After Peleliu, Lyle and the rest of the 1st Marine Division fought in the Battle of Okinawa.

Lyle received the Purple Heart for getting hit in the arm with artillery shrapnel during the Battle of Peleliu.

“The colonel just handed it to me,” Lyle said. “It didn’t mean much to me back then, but looking back on it now, it does.”

Lyle added that events honoring veterans, helps him remember his time in the Marines and helps him feel appreciated.

Another WWII veteran, Vera Nuschler, 88, also served in the U.S. Marines.

Nuschler was so eager to join when she heard that a woman’s division had started, that she forged her documents to say that she was two years older than she actually was.

“Because of my real age, I was too young to join, but I just couldn’t wait another two years,” Nuschler said.

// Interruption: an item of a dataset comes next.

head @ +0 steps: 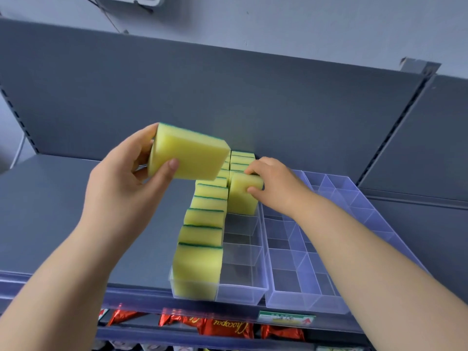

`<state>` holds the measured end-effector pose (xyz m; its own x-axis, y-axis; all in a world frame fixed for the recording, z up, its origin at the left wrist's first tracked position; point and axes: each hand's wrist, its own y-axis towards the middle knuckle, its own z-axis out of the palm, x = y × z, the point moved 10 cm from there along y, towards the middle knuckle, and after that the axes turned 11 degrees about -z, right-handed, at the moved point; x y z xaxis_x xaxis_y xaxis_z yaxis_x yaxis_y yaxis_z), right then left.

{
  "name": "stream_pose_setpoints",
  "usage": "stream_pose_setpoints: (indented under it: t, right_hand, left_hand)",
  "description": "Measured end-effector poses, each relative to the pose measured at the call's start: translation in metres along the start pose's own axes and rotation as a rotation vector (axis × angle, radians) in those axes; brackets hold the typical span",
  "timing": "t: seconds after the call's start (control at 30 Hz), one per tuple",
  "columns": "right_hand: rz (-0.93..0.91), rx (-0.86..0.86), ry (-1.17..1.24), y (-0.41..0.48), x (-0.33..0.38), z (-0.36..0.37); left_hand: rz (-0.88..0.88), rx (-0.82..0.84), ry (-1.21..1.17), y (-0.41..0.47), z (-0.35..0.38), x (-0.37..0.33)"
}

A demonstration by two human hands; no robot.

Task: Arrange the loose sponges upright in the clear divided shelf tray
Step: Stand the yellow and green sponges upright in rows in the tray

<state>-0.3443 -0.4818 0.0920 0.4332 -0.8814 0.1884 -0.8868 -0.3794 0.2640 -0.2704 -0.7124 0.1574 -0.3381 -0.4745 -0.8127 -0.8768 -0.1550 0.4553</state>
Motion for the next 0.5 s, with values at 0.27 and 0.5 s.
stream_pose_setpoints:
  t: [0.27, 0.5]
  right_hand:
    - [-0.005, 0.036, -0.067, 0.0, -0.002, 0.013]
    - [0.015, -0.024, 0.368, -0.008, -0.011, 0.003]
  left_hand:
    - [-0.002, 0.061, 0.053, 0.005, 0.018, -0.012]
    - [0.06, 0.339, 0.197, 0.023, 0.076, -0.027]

Her proudest moment came 40 years after she served, when she learned that many of the men that she issued radio equipment to were the Navaho Indians that were the famous “code talkers.”

“I am very proud to have been a part of it, and I would instantly do it again if I could,” Nuschler said.

Nuschler said she loved watching this event happen because people need to learn from these experiences.

“Peace and love need to be emphasized here,” Nuschler said.

Anna Sanders, a veteran who served from 1969-1973 is the president of the Women Veterans of Louisiana. She said the event is a chance to honor women who served.

“A lot of people didn’t even know women served during World War II, so our organization and this event will help them realize that they did,” Sanders said.

Lynn King Sr., who is the chairman and founder of the Livingston Parish Veterans Association, said that he the other members love to provide veterans with any help they need throughout the year.

“It’s just an unbelievable experience to give back to our veterans, and that is the whole purpose of this event,” King said.

Keaton Boudreaux, 9, of Denham Springs, was disappointed he could not participate in the re-enactment but was able to try on a WWII uniform, hold a rifle and walk around, exploring the Axis and Allied encampments.

His mother, Lisa Boudreaux, said the event was a fun outing for the family and “a first-hand educational experience that can’t be taught in school.”

This was the first year this event was held, but Reynolds hopes for it to continue for many years to come.

“The way this event went is still so surreal to me,” Reynolds said. “The re-enactment and the event as a whole is not just about guys who shot at each other, it means so much more.”